**EXERCISE INSTRUCTIONS:** Would you please copy the part of the material below that opens with the line containing "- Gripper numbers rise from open" and closes with the line containing "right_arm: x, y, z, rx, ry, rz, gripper"? Copy it exactly, and only it.

**AVAILABLE DATA:**
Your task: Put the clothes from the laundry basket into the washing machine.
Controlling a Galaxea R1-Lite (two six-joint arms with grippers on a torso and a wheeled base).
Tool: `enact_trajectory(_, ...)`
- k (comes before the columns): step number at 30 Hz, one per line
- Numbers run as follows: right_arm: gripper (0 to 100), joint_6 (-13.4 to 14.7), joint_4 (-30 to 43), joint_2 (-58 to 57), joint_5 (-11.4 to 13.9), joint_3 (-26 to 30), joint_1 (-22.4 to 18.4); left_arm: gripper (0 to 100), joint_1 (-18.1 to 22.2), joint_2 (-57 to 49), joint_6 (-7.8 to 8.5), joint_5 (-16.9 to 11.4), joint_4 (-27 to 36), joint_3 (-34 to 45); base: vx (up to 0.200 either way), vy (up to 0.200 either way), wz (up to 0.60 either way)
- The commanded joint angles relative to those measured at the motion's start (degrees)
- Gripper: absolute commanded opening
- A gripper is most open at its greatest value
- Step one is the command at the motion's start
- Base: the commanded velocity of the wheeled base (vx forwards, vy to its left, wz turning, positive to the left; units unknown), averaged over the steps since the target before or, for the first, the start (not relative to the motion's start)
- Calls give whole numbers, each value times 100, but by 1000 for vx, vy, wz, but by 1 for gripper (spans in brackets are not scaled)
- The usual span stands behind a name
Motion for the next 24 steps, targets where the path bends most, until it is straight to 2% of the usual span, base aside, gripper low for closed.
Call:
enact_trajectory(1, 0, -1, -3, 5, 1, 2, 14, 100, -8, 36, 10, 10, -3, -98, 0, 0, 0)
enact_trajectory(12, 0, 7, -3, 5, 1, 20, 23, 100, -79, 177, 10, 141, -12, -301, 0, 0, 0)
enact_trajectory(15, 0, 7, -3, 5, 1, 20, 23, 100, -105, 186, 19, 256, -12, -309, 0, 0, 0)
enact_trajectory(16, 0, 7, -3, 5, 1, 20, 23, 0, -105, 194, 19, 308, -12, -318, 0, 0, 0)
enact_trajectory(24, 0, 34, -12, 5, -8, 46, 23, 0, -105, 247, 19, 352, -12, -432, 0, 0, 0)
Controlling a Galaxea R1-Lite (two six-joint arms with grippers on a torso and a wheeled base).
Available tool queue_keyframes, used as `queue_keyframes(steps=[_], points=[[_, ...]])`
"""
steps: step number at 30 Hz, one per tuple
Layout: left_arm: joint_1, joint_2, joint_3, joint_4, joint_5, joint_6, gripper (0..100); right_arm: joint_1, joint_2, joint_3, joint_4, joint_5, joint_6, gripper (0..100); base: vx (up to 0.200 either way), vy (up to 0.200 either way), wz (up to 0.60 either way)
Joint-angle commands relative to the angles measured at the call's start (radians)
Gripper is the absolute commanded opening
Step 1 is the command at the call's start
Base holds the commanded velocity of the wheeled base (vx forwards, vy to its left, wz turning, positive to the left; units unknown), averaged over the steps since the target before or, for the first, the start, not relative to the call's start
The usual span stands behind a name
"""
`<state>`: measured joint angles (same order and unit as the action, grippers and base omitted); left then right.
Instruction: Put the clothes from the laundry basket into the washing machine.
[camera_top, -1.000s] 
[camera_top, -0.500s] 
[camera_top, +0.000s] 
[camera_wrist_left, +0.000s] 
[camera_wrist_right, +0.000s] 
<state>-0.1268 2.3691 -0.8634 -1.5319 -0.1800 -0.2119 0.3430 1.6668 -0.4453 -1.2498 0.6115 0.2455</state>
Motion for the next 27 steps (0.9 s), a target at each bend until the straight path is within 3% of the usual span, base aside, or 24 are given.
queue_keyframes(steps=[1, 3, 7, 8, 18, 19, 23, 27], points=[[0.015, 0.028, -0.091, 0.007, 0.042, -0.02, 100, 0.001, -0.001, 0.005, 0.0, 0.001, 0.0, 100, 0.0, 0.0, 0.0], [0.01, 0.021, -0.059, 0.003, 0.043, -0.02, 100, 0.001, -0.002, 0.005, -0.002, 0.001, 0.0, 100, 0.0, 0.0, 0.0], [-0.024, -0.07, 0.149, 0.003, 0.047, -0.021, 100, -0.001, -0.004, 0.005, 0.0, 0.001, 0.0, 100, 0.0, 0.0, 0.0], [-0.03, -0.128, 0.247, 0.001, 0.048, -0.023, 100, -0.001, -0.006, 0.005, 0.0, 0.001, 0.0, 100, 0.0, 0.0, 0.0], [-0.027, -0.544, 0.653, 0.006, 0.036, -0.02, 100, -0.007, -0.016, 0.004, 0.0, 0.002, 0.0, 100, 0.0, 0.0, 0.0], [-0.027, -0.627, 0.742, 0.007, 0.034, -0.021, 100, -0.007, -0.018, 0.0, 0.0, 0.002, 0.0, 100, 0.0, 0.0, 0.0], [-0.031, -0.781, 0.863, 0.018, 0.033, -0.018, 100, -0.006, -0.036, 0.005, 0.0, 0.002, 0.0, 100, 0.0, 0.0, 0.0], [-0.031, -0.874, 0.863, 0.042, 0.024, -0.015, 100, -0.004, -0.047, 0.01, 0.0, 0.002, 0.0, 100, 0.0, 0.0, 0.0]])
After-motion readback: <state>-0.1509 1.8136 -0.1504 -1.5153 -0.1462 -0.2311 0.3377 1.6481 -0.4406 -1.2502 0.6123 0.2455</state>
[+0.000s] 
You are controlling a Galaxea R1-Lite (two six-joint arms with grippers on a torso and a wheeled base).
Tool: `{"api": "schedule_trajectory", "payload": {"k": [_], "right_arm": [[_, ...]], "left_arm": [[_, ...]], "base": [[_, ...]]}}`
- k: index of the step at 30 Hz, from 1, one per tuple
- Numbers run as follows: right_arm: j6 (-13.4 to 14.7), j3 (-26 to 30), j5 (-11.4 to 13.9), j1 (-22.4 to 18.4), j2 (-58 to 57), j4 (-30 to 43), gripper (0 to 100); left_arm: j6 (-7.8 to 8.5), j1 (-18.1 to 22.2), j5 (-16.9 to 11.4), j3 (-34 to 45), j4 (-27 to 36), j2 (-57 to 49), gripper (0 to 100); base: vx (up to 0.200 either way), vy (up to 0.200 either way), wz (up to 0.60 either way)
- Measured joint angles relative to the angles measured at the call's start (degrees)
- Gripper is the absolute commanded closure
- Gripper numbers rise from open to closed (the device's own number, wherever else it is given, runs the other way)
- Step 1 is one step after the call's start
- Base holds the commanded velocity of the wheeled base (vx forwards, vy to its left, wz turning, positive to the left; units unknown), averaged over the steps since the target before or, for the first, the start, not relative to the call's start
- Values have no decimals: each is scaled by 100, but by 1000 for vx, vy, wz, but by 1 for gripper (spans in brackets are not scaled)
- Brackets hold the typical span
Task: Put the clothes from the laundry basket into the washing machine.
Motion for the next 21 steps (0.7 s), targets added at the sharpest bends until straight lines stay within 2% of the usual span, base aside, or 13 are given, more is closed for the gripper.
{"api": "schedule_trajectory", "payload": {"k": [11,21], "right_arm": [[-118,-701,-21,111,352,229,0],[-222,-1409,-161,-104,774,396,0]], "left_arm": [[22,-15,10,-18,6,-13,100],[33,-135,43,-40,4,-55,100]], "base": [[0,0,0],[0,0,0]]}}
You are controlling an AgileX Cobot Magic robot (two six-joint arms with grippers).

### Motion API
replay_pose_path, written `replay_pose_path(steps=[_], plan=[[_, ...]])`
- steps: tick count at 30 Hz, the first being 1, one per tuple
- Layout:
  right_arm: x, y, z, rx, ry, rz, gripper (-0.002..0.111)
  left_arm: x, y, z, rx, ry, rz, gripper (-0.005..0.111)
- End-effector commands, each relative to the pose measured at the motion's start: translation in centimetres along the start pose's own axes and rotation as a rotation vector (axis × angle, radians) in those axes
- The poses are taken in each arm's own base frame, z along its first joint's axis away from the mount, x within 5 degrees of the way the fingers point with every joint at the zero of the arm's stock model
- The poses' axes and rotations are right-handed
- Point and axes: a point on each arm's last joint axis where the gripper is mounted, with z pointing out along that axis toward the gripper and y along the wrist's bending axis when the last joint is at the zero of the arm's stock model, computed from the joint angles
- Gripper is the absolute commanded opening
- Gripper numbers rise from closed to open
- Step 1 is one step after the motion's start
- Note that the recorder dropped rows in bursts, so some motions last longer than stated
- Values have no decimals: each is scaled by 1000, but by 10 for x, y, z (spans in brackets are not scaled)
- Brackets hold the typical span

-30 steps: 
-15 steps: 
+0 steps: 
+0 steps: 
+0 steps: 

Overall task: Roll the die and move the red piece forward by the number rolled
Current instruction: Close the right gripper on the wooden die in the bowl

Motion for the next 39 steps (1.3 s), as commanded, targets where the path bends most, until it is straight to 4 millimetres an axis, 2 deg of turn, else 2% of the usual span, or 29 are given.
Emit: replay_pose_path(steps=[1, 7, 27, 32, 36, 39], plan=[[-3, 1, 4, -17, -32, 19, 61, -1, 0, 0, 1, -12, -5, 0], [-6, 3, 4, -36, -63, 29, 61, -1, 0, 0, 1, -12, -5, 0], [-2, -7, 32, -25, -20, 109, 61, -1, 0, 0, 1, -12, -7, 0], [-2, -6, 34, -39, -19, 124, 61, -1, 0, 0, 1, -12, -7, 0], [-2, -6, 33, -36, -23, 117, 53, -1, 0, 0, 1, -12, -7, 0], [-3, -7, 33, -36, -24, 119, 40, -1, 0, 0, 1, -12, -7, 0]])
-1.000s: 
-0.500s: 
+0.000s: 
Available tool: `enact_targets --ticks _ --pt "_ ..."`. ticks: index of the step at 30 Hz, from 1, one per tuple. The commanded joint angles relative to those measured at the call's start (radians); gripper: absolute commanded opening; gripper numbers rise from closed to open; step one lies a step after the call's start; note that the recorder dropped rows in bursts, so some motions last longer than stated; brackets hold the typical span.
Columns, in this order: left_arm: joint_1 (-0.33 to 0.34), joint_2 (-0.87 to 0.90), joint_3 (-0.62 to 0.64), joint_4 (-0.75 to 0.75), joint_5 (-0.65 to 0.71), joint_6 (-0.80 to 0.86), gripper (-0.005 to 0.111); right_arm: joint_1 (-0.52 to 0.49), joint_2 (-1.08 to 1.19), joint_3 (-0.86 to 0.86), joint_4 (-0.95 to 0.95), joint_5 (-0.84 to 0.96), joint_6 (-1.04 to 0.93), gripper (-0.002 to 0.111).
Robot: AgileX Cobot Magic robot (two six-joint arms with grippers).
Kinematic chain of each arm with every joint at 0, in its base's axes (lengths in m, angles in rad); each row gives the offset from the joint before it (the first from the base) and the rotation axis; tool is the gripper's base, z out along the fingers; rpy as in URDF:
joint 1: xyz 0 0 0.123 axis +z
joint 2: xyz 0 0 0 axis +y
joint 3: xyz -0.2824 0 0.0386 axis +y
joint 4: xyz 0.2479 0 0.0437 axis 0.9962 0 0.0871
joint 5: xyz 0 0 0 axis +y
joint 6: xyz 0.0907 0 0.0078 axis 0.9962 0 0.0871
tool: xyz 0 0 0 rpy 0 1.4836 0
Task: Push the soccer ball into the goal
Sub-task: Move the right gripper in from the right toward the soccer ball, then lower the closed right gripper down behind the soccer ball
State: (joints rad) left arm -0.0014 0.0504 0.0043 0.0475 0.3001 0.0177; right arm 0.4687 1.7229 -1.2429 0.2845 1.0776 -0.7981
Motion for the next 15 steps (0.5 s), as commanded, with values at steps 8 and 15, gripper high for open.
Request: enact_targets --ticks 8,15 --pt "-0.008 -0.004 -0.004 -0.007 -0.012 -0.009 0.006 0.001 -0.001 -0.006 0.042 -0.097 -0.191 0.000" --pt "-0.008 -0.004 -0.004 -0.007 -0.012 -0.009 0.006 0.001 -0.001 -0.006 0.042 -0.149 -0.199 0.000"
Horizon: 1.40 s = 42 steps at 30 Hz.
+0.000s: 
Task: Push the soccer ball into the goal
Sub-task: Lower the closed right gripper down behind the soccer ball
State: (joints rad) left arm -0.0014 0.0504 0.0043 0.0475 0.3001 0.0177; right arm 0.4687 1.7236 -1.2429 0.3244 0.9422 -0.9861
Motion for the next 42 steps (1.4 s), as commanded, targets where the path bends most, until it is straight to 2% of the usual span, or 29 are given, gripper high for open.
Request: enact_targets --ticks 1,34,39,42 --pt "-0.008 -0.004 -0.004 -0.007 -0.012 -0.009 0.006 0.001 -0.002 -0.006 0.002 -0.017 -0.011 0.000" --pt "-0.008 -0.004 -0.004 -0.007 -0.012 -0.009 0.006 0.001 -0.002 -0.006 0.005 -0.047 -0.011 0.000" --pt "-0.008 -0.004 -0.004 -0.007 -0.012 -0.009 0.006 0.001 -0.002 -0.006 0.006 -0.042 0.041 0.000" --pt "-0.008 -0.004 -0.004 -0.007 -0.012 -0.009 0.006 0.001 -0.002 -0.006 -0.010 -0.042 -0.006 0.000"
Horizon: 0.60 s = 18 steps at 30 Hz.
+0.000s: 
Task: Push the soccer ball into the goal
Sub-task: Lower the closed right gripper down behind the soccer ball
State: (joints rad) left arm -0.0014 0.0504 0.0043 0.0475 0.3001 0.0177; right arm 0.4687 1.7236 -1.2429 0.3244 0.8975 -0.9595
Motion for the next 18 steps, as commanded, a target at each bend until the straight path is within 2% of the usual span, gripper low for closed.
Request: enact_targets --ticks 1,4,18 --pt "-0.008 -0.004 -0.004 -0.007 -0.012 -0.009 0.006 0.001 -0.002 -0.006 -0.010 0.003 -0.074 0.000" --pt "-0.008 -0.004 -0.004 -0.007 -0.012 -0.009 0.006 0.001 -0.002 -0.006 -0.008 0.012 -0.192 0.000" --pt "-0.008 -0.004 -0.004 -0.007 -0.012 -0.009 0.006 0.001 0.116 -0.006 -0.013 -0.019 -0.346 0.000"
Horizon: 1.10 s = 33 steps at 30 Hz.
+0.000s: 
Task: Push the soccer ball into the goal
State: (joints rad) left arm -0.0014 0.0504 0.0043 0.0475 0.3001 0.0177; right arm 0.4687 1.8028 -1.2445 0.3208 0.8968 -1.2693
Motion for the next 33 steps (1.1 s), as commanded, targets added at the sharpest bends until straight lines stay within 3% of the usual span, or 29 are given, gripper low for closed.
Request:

**RESPONSE TO THE TASK:**
- Gripper numbers rise from open to closed (the device's own number, wherever else it is given, runs the other way)
- Step 1 is one step after the call's start
- Base holds the commanded velocity of the wheeled base (vx forwards, vy to its left, wz turning, positive to the left; units unknown), averaged over the steps since the target before or, for the first, the start, not relative to the call's start
- Values have no decimals: each is scaled by 100, but by 1000 for vx, vy, wz, but by 1 for gripper (spans in brackets are not scaled)
- Brackets hold the typical span
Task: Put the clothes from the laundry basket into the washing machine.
Motion for the next 21 steps (0.7 s), targets added at the sharpest bends until straight lines stay within 2% of the usual span, base aside, or 13 are given, more is closed for the gripper.
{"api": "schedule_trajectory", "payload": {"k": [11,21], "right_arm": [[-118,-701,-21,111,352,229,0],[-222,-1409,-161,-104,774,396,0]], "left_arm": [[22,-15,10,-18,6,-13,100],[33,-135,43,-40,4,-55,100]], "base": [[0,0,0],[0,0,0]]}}
You are controlling an AgileX Cobot Magic robot (two six-joint arms with grippers).

### Motion API
replay_pose_path, written `replay_pose_path(steps=[_], plan=[[_, ...]])`
- steps: tick count at 30 Hz, the first being 1, one per tuple
- Layout:
  right_arm: x, y, z, rx, ry, rz, gripper (-0.002..0.111)

A complete answer has now been given.